Elle est différente la prison des femmes. Différente de celle des hommes. Je les ai toutes deux bien observées. En apparence, elles se ressemblent : mêmes barreaux rouillés aux fenêtres, mêmes toits recouverts de tuiles ocres, mêmes murs d’abord jugés marrons — de loin, ils le sont — alors qu’ils regorgent de détails.
Qu’est-ce qui nous sépare d’eux ?
Les murs, bien sûr. Les murs marrons et sales qui traversent le domaine pénitentiaire. Je les ai cru interminables à notre arrivée à Fresnes.
Moins que la vue, les bruits au-delà en rappellent l’existence : cris entendus sur le chemin du collège, une portion de route rectiligne délimitant le mur sud de la maison d’arrêt des hommes des parcelles cultivables.
La première fois, elle l’a dit le jour où il a appris sa réussite au concours de l’administration pénitentiaire. Puis elle l’a répété, ponctuelle et motivée, pendant l’emballage de nos affaires dans des cartons, jusqu’au déménagement. Et là, au milieu de l’appartement vide : « Ça va aller mieux pour nous maintenant. »
4 heures qu’on roule sans interruption. La fratrie, au complet, serrée comme des sardines sur la banquette arrière. Bientôt : Fresnes.
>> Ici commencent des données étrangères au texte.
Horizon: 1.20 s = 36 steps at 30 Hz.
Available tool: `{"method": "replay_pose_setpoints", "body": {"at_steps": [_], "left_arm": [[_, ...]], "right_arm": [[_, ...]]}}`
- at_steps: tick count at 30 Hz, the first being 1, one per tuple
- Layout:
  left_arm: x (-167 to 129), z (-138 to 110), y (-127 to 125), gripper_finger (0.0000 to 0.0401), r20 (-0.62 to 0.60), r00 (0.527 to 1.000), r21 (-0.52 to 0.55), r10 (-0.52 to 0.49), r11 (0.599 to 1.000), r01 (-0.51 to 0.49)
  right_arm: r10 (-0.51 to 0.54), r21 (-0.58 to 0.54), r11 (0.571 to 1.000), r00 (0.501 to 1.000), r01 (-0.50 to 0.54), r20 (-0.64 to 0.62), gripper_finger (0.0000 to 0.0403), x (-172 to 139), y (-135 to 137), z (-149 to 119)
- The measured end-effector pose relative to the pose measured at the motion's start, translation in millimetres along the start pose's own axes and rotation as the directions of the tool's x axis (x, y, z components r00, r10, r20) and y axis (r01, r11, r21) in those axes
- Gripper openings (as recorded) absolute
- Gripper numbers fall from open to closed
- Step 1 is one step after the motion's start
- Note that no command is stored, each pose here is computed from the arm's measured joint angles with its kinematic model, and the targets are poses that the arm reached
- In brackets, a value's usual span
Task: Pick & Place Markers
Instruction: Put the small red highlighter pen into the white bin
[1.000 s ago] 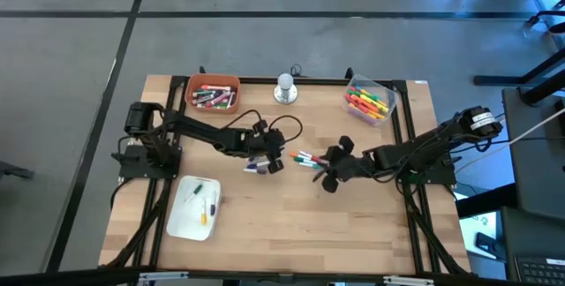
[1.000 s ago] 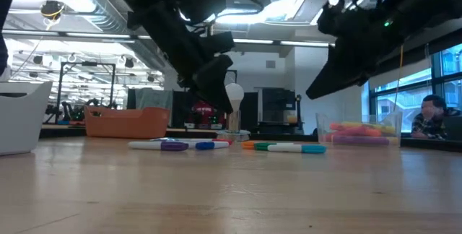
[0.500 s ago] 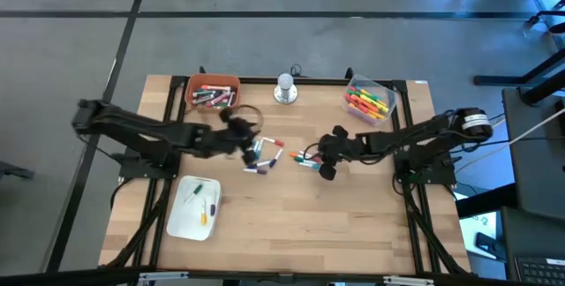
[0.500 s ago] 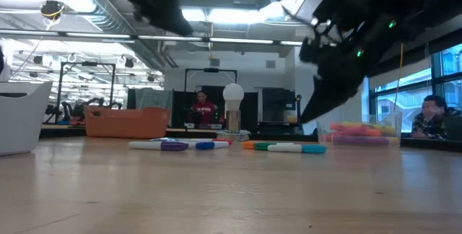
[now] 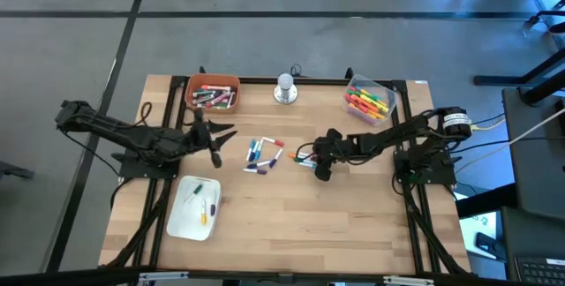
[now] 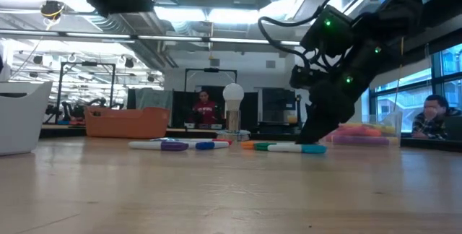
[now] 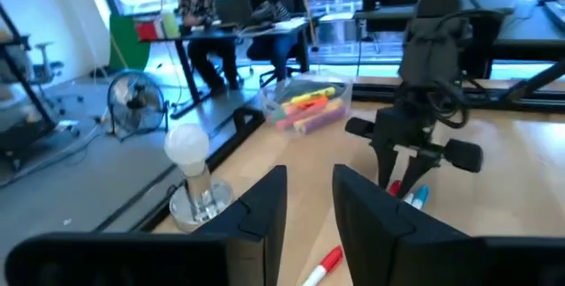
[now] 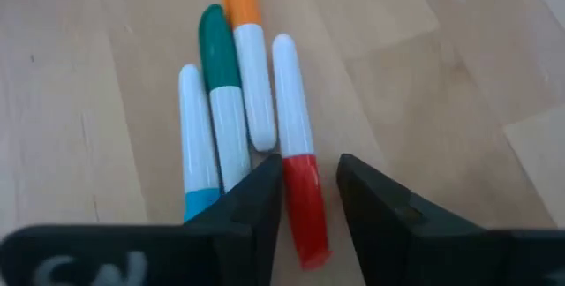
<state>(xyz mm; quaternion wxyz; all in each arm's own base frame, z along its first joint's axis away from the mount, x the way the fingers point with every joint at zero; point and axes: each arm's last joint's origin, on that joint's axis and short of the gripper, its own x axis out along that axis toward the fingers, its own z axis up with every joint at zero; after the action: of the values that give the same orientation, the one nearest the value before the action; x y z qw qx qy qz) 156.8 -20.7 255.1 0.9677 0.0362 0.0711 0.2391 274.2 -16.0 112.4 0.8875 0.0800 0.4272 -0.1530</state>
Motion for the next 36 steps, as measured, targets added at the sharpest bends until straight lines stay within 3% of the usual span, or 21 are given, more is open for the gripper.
{"method": "replay_pose_setpoints", "body": {"at_steps": [7,12,20,28,36], "left_arm": [[-23.4,9.3,6.2,0.0081,0.072,0.994,0.014,-0.076,0.997,0.075],[-32.4,5.2,9.8,0.0074,0.044,0.995,0.05,-0.087,0.995,0.085],[-36.8,-13.5,18.6,0.007,-0.09,0.995,0.095,0.051,0.995,-0.043],[-36.2,-19.6,16.6,0.0068,-0.116,0.993,0.092,0.003,0.996,0.008],[-30.2,-55.1,12.6,0.0066,-0.063,0.998,0.187,0.005,0.982,0.007]], "right_arm": [[0.009,0.006,1.0,1.0,-0.009,-0.014,0.0043,0.4,0.0,-1.3],[0.007,0.048,0.999,1.0,-0.006,-0.013,0.0043,0.5,-0.1,-1.6],[-0.032,0.078,0.997,0.998,0.028,0.057,0.0043,-2.0,4.0,2.7],[-0.026,0.087,0.996,0.997,0.019,0.079,0.0043,-3.2,4.4,4.9],[-0.037,0.096,0.995,0.992,0.026,0.117,0.0043,-3.9,4.6,8.4]]}}
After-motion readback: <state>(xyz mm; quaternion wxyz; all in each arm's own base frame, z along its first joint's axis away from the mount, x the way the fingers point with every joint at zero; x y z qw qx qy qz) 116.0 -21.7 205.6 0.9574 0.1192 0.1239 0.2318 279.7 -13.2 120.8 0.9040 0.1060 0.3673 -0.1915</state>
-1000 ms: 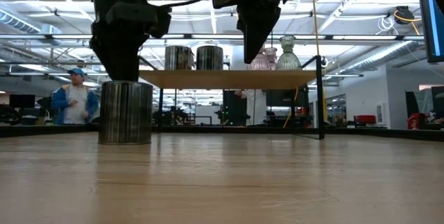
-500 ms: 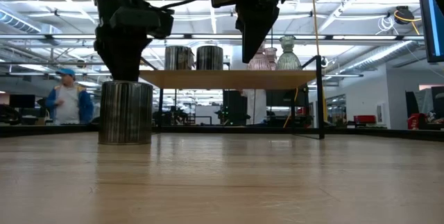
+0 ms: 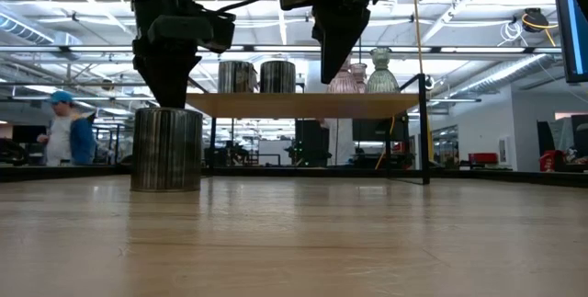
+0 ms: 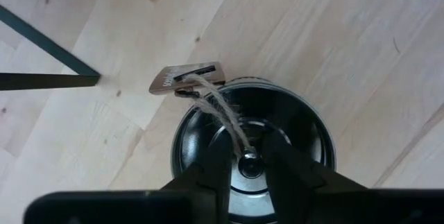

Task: Pick & Place candle stick holders
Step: Put the scented candle on the shelf

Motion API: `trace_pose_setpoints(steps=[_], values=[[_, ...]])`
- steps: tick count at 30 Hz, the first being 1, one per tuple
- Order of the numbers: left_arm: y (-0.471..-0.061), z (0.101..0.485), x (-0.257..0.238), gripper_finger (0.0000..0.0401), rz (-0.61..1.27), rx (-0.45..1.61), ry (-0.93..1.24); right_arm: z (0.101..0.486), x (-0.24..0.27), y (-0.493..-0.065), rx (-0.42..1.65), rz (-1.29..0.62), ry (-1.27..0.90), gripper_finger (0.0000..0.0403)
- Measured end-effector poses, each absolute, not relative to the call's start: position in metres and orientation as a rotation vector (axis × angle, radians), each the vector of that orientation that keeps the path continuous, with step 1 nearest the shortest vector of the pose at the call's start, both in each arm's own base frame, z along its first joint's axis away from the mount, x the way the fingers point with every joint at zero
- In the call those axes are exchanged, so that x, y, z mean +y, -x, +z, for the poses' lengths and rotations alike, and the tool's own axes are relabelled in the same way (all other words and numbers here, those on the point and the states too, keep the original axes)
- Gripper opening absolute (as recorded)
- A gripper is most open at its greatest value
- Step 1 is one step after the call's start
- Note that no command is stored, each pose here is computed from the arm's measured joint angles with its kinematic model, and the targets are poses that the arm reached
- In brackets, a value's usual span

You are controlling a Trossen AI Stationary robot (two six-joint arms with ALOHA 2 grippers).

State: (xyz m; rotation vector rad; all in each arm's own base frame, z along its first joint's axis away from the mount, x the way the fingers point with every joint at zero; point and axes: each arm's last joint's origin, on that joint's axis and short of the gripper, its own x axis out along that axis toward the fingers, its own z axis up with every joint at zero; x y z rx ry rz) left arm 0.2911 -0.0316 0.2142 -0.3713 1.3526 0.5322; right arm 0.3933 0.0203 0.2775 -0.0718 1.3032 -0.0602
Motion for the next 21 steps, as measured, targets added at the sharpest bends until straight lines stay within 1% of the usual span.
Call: trace_pose_setpoints(steps=[4, 7, 17, 21], values=[[-0.2911, 0.2141, -0.0315, 0.0080, 0.534, 1.353, 0.373, 0.2776, 0.0203, -0.3935, 1.302, -0.060, 0.072, 0.0059], [-0.2910, 0.2138, -0.0315, 0.0089, 0.530, 1.354, 0.361, 0.2776, 0.0203, -0.3935, 1.301, -0.060, 0.072, 0.0059], [-0.2910, 0.2134, -0.0309, 0.0165, 0.548, 1.348, 0.358, 0.2776, 0.0203, -0.3935, 1.301, -0.060, 0.072, 0.0059], [-0.2908, 0.2131, -0.0318, 0.0180, 0.529, 1.363, 0.390, 0.2776, 0.0203, -0.3936, 1.301, -0.060, 0.072, 0.0059]])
4 heures aussi qu’A joue aux chaises musicales sur nos genoux. Le rehausseur adapté à son âge bouffait toute la place, on a dû le virer. Grimpé sur les genoux de S ou P, je lance un décompte mental. Je les suspecte de se débarrasser de A plus vite que moi.
11 ans. On déménage. Paris. Ou plutôt, « près de Paris ».
Auprès de mes futurs ex-camarades de classe du collège, je fais sauter « près de ». Sa présence réduirait le sentiment d’importance qu’évoque la capitale. Elle demanderait de se justifier, d’expliquer les kilomètres entre le fantasme et la réalité.
Dîner.
Toujours la même place, interdiction d’en changer. S, P et moi d’un côté de la table recouverte de toile cirée, lui, elle et A de l’autre.
Lui et elle ont les meilleures places, face à la télé, dans notre dos.
C’est S qui me retient par le bras dans le couloir. Ou P qui m’apostrophe, au retour de l’école, à peine mon cartable ôté. Et quand, sans prévenir, les deux déboulent dans ma chambre, les augures se télescopent en écho sinistre : « T’es mal. »
S, P et moi avons un jeu récurrent. Au préalable, il nécessite qu’une condition soit remplie. Les coups reçus sans prévenir par exemple nous privent de notre jeu.
La configuration du lieu, des protagonistes, des émotions. Aussi, l’état mental, les pensées que l’on a formulées. Certains moments se conservent avec une acuité troublante. Ils paraissent irrémédiablement figés dans l’ambre, parfaitement intact, comme le moustique de Jurrasic Park. Quel incroyable film Jurrasic Park.
« C’est réglé »
Ces mots, on les prononce parfois lorsque remontent à l’esprit les souvenirs d’une période particulière. Ils tracent une ligne ferme, définitive, entre l’avant et le maintenant, entre l’enfant et l’adulte. Je me les répète souvent, comme un mantra.